Today, outstanding goods must be designed with the user and consumer in mind. The outdated “form follows function” design approach is no longer valid. The procedure must be iterative and adhere to the best product design and development practices.
While creating excellent user engagement may be time-consuming and costly, there are ways to achieve it more quickly and intelligently without sacrificing quality. Design for manufacturing certification courses for product management explains the fundamental ideas of design thinking surrounding personas, narrative mapping, and prototyping. Product managers should understand and appreciate product designers’ tools and procedures.
By integrating these concepts with effective scrum methods, you can learn to make outstanding products that don’t compromise design for usefulness or viability.
The subjects covered include the following
- Selection of Process is Important
- Parameters & selection criteria
- comparing various procedures
- Shape matrix for the process
- Ranges of section sheet thickness and tolerance
- related costs
- It’s both complicated and expensive.
- Production versus prototyping
- Case studies for choosing a process
- Designing for Forging: Fundamentals and Recommendations
- Designing for Casting: Fundamentals and Recommendations
- Principles and recommendations for designing for injection moulding.
- Practice exercises
This course aims to help students get a solid foundational comparative knowledge of different processes and begin designing by specific procedures to strengthen their DFM abilities for mechanical design and product development.

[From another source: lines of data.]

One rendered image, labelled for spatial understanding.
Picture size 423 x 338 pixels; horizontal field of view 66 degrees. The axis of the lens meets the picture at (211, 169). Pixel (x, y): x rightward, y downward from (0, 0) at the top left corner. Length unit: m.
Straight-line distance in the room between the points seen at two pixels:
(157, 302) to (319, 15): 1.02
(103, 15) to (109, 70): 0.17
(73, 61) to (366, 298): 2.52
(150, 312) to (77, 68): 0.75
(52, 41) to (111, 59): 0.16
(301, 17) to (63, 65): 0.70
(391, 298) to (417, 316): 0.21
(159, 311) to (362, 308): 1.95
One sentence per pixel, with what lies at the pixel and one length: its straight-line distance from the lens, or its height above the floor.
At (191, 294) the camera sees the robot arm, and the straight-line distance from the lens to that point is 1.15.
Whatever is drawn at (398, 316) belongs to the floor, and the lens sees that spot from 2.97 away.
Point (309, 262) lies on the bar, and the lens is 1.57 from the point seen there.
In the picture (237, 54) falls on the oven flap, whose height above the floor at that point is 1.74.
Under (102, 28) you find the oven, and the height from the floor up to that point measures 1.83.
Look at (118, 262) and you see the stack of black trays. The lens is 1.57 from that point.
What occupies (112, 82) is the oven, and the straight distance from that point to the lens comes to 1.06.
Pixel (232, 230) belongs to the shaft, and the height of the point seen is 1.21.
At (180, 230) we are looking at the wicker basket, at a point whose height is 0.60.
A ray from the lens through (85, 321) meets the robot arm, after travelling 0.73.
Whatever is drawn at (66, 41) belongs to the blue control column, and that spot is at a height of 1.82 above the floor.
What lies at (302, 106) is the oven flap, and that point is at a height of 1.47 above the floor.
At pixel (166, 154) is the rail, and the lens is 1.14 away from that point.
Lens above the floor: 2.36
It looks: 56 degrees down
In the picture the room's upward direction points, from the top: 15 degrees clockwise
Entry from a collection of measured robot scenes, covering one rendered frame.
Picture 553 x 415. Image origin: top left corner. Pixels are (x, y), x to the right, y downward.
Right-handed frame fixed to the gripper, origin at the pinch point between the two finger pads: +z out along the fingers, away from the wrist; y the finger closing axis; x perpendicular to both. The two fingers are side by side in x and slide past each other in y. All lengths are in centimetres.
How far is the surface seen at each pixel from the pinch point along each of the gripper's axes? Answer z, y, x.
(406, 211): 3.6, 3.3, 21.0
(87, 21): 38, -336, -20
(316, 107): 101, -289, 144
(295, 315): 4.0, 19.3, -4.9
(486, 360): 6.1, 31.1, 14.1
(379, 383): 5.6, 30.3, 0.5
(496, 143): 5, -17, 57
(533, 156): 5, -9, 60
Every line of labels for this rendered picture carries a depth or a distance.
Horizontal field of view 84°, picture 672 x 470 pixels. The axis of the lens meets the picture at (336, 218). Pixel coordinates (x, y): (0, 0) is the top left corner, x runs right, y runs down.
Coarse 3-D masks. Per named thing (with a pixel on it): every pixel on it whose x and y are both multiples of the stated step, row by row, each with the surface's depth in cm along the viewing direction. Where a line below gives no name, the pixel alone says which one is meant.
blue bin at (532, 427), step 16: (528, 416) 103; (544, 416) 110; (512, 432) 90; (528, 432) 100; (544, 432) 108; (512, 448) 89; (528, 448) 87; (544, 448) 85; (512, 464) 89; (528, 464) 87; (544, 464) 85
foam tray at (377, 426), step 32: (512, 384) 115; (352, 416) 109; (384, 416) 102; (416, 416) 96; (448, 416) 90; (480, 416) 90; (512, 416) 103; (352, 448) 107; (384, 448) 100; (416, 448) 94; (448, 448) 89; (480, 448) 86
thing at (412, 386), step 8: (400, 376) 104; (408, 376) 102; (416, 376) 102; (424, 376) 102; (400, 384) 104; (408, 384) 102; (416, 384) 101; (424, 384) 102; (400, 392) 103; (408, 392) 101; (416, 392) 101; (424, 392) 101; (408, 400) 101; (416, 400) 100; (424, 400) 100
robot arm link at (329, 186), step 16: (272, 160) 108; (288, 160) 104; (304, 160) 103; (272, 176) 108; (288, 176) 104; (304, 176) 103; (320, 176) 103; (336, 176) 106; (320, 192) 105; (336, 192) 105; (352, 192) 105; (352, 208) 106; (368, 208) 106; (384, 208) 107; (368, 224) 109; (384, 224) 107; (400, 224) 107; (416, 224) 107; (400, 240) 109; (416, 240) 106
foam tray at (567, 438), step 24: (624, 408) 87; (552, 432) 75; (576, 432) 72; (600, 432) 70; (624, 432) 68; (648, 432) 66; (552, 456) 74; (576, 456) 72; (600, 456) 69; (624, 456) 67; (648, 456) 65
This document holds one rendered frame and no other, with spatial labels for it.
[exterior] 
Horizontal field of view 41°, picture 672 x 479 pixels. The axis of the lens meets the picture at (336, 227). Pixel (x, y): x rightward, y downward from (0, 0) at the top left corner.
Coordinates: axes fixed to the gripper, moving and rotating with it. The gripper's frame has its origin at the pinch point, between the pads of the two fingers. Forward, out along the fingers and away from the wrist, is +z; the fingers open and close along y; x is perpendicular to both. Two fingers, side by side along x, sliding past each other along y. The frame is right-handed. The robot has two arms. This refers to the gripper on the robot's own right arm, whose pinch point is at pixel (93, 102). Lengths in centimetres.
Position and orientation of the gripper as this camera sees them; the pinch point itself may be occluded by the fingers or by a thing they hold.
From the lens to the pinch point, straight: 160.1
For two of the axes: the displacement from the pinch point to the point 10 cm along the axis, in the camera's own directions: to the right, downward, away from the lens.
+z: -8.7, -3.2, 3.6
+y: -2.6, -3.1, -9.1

Mechanical designers and engineers who desire to advance their DFM abilities and knowledge would benefit most from this course.
What will you discover?
Detailed descriptions of the many manufacturing processes, including machining, injection moulding, casting, heat treating, sheet metal forming, 3d scanning, electronics assembly, and others.
Fundamental values: affordability, cost, flexibility, and sustainability.
Principles of design for manufacturing, planning a multi-step production process, and significant life-cycle factors for mass-produced goods.
Improve your DFMA knowledge with best practices, advice, examples, and more
Product manufacturing may be expensive and challenging. We are concerned with several interrelated problems regarding functionality and cost in the early stages of building capital equipment and machines.
Unfortunately, the manufacturing process is sometimes overlooked when designing items, which can increase prices and cause delays in bringing products into the marketplace.
This is why it’s crucial to remember that building a working prototype and establishing your concept are the initial steps. We ought to know how to start production when some approximation of a functional machine is finished while keeping prices and cycle times under control.
How should we go about doing this? The solution for many has been DFMA (Design for Manufacturing and Assembly)
To harness the most excellent products and services ideas and provide tangible value for clients and the company, students learn the best ways to efficiently transform concepts into commercial solutions. Design research, process integration, design for industrial product design, and the business of developing new products are all approached from an integrated and multidisciplinary perspective. You can also check out the Autocad for mechanical engineering courses online.
Topics covered in this course on the Design of Manufacturing include mass customisation, planning and scheduling, platform and adaptable design, material and production process selection, modelling and simulation, and design methodologies.